Start of Block

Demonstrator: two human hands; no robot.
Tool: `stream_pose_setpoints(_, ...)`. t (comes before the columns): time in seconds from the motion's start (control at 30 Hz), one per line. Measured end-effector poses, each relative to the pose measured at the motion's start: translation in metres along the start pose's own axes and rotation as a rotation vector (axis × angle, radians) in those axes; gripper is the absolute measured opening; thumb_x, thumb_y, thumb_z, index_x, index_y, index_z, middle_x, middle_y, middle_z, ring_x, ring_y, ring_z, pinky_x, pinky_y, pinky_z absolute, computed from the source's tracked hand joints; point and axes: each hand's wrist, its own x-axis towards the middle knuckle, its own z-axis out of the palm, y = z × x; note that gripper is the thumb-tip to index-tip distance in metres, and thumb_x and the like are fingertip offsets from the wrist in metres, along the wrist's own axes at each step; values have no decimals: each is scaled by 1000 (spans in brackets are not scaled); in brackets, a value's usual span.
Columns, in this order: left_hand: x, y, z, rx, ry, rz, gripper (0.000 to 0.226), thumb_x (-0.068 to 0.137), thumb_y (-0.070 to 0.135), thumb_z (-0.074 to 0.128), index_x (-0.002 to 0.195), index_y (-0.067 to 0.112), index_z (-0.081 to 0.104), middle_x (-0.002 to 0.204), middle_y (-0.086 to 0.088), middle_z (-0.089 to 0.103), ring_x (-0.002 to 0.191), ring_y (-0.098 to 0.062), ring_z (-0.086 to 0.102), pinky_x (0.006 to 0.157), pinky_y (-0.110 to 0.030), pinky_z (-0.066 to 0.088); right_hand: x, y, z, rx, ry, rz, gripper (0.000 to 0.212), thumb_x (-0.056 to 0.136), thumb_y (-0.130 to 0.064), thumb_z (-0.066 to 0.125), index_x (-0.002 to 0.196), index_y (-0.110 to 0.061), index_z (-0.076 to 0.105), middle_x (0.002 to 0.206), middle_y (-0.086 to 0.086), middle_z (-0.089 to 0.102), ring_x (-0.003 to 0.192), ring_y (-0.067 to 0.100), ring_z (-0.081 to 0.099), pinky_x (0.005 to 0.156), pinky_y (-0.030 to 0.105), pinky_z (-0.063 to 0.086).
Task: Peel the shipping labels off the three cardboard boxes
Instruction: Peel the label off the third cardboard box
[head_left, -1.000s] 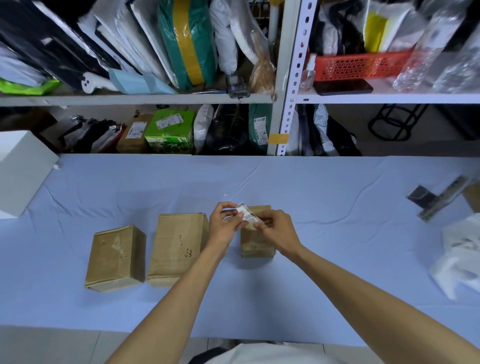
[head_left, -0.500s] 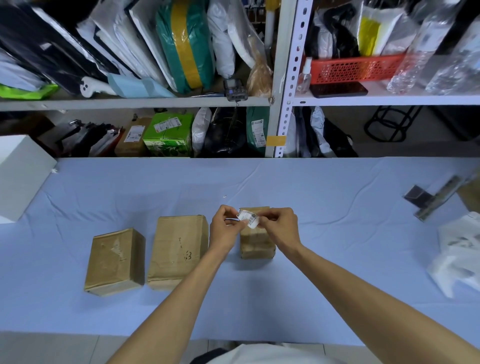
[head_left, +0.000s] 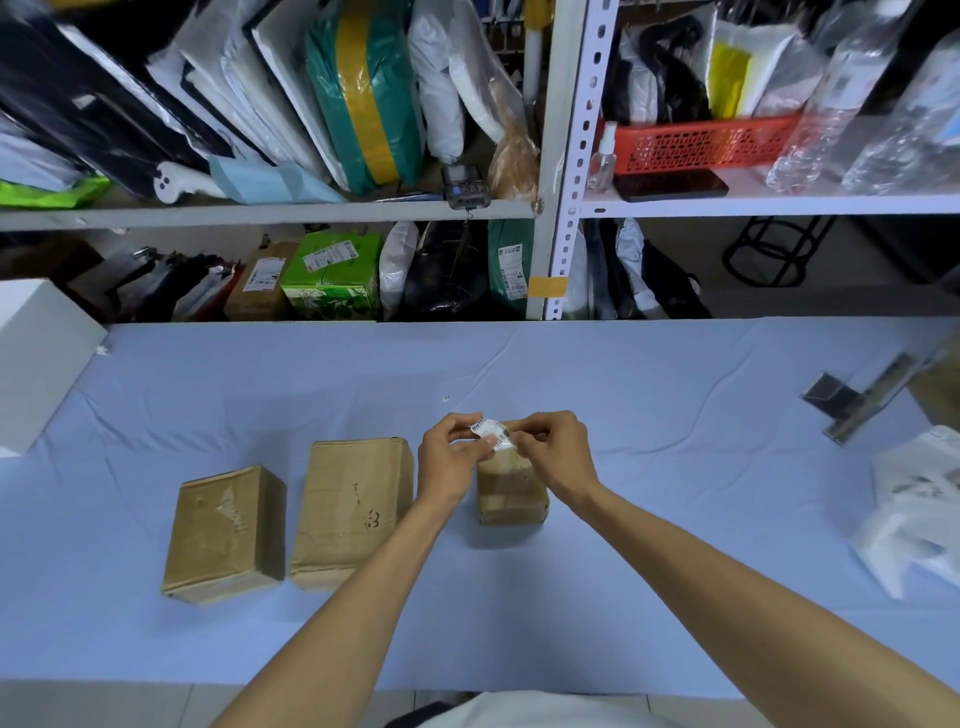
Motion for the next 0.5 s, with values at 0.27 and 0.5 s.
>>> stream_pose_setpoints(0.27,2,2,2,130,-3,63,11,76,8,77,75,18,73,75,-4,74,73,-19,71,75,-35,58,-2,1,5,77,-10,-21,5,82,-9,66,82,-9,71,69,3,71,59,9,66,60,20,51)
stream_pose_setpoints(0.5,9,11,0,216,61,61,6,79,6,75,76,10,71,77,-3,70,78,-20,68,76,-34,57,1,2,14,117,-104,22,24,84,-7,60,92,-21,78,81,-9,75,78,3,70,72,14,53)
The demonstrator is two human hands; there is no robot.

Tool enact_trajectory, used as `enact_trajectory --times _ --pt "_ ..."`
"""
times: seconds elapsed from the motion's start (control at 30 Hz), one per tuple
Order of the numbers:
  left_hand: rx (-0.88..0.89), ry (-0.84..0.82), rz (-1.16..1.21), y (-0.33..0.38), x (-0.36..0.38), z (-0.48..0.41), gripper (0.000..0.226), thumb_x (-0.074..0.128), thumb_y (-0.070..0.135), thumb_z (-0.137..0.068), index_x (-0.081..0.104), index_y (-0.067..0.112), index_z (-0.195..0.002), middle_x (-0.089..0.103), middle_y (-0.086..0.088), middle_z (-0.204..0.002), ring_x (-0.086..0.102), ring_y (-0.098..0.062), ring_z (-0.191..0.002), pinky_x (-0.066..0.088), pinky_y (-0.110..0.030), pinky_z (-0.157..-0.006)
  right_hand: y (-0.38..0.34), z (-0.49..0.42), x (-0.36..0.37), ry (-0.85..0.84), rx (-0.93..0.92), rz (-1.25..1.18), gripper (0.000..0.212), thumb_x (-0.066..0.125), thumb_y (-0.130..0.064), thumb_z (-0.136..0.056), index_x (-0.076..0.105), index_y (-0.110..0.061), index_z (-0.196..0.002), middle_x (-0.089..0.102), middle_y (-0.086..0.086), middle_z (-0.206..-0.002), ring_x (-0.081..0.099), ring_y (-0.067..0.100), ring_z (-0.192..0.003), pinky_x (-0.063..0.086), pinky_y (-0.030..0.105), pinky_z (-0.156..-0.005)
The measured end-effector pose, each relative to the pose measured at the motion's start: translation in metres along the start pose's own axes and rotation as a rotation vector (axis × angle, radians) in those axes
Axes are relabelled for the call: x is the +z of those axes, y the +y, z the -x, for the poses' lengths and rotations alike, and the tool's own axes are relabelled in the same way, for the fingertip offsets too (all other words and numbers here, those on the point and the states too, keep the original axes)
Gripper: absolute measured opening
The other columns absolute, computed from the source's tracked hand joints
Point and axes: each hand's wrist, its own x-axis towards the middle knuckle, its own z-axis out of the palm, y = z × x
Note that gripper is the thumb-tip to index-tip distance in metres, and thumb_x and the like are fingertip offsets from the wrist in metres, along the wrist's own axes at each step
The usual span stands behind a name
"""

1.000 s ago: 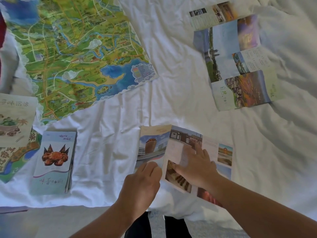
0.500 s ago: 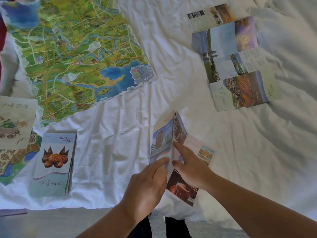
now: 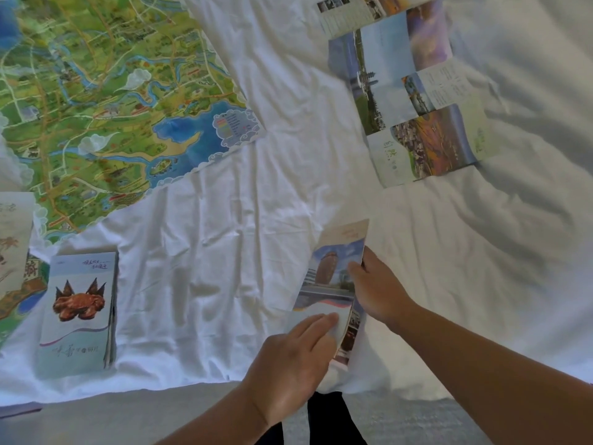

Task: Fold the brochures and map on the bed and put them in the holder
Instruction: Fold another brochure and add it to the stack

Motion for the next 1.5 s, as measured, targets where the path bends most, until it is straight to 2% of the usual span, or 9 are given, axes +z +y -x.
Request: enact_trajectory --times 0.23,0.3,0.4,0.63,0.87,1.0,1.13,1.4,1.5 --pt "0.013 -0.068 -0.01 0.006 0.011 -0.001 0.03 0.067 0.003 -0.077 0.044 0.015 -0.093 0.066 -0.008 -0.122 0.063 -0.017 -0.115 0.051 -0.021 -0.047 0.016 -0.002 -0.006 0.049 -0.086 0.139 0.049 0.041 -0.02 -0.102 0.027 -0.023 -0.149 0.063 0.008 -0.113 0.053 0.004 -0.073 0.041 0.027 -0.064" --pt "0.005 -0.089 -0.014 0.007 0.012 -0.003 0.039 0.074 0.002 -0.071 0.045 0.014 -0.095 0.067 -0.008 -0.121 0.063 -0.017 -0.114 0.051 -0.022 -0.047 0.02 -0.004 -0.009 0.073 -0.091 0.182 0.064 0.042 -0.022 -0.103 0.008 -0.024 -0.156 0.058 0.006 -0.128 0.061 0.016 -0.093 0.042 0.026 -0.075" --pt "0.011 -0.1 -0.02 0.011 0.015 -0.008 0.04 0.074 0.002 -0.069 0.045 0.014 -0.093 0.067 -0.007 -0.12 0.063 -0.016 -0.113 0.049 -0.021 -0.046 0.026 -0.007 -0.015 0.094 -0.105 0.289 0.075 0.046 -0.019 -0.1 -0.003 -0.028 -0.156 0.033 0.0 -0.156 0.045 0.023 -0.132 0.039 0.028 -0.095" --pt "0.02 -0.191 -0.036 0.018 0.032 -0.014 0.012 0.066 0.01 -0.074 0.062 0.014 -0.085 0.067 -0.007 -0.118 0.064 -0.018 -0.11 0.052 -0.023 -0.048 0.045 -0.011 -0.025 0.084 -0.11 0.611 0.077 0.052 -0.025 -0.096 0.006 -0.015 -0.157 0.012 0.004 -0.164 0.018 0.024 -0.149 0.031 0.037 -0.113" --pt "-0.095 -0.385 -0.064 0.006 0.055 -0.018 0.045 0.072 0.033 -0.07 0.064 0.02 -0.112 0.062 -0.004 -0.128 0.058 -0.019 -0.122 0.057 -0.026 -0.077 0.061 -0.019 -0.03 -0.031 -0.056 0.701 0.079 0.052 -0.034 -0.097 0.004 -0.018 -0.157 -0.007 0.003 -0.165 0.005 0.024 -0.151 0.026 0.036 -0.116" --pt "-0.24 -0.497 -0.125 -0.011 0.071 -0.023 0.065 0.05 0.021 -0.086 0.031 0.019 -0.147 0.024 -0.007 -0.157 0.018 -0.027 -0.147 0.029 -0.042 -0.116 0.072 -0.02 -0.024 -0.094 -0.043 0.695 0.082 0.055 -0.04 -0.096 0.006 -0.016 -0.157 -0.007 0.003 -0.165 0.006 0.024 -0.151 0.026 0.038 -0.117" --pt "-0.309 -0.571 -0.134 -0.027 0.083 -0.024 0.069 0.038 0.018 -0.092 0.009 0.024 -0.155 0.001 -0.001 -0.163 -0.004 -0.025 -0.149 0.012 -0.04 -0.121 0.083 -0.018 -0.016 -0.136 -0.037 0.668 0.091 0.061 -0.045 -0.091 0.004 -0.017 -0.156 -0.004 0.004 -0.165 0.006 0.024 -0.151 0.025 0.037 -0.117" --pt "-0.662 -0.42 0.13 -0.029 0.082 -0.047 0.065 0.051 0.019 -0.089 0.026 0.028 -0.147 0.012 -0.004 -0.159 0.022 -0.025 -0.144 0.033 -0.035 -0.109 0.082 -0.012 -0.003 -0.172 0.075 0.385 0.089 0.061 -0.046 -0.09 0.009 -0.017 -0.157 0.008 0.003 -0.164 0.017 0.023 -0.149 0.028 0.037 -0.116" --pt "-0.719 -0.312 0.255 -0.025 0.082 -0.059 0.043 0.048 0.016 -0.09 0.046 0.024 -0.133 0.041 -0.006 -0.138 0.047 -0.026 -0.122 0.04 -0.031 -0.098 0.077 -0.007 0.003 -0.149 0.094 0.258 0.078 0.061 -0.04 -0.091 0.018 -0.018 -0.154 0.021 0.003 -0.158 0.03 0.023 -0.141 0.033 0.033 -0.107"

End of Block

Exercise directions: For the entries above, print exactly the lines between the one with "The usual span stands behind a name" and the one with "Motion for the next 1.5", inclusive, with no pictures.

Your solution:
The usual span stands behind a name
"""

1.000 s ago: 
0.500 s ago: 
now: 

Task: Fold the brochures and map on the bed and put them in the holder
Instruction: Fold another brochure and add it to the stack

Motion for the next 1.5 s, as measured, targets where the path bends most, until it is straight to 2% of the usual span, or 9 are given, axes +z +y -x.

The requested output has now been given in full.